In the framework of the classical blob theory of End-Labeled Free Solution Electrophoresis (ELFSE) of ssDNA and other polymer molecules, and based on recent experimental data with linear and branched polymeric labels (or drag-tags), the present invention provides design principles for the optimal type of branching that would give, for a given total number of monomers, the highest effective frictional drag for example for ssDNA sequencing purposes. The hydrodynamic radii of the linear and branched labels are calculated using standard models like the freely jointed chain model and the Kratky-Porod worm like chain model.
To separate DNA fragments by free solution electrophoresis is an impossible task [1], unless the free-draining DNA polymer is modified at the molecular level, e.g. by conjugation with an uncharged “drag” molecule that can change its hydrodynamic friction without affecting its total charge [2]. The charge-to-friction ratio then becomes a function of the DNA chain length and free solution electrophoresis becomes possible. The conjugation method has been applied successfully to separate ssDNA fragments up to a maximum length of ≈120 bases, with single monomer resolution [3]. The method has been called End-Labeled Free Solution Electrophoresis (ELFSE) [4]. The key parameter of the ELFSE method is clearly the effective hydrodynamic friction provided by the drag-tag.
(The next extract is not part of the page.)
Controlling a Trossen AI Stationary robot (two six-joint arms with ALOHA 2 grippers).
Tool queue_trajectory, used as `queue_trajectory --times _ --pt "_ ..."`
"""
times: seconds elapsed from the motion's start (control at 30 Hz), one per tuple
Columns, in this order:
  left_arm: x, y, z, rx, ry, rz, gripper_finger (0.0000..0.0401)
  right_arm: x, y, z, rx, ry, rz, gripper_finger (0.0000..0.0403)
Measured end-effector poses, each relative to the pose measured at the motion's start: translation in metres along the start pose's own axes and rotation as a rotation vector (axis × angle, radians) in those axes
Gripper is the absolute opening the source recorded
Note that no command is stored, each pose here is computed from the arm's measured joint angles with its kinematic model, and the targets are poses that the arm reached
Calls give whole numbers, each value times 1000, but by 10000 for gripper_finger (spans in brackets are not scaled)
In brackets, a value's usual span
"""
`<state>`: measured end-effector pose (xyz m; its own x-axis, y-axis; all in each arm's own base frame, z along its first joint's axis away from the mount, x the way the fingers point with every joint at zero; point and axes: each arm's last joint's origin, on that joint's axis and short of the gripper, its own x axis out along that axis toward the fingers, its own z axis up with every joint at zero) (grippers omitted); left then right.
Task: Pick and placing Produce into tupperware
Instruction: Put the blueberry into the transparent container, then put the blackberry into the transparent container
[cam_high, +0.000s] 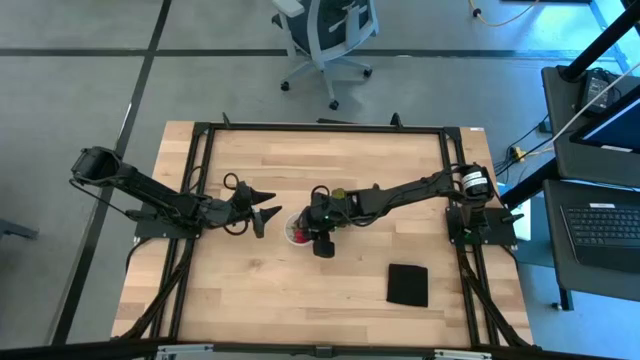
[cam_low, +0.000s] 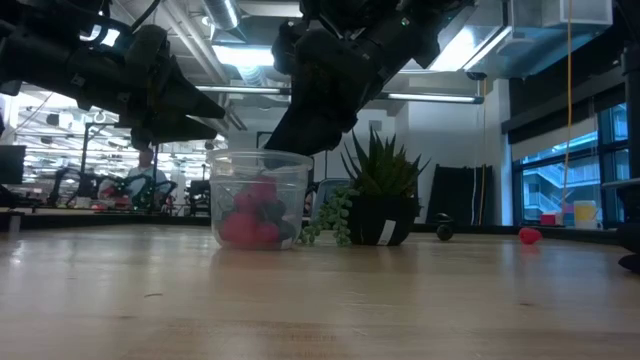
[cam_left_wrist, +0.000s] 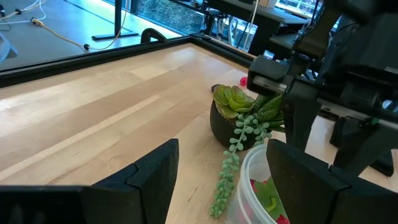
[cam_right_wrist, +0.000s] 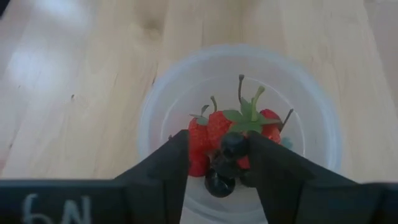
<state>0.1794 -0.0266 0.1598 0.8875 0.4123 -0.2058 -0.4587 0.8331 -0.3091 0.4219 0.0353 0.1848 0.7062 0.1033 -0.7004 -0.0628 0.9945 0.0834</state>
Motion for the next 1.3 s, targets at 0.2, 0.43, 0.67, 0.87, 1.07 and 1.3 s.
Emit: queue_trajectory --times 0.2,0.43,0.67,0.87,1.07,1.3 --pt "0 0 0 0 0 0 236 -16 1 10 -4 -44 3 167" --pt "0 0 0 0 0 0 236 -35 1 19 -25 -84 1 167" --pt "0 0 0 -1 -1 -1 236 -95 -6 34 -7 -109 -20 167" --pt "0 0 0 -2 -1 -1 236 -181 -17 32 1 -96 -131 167" --pt "0 0 0 -2 -1 -1 236 -243 -29 7 49 14 -322 167" --pt "0 0 0 -2 -1 -1 236 -265 -58 -14 309 128 -428 182"
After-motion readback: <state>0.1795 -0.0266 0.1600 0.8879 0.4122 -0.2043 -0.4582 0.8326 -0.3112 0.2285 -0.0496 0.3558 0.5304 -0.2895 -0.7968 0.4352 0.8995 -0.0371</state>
To successfully apply ELFSE for ssDNA sequencing, we need to maximize the value of this fundamental property [5-7]. Given all the constraints that ELFSE is working under, this is not an easy task. For instance, simply increasing the length of a water-soluble and neutral linear polymeric drag-tag is not as easy as it seems because the drag-tags must also remain perfectly monodisperse (i.e., to within one monomer). An alternative, recently proposed by Haynes et at. (Bioconjugate Chem 2005, 16, 929-938) is to use branched polymers with a fixed architecture. The present invention extended this work significantly to provide ways to optimize such a branched structure for ELFSE.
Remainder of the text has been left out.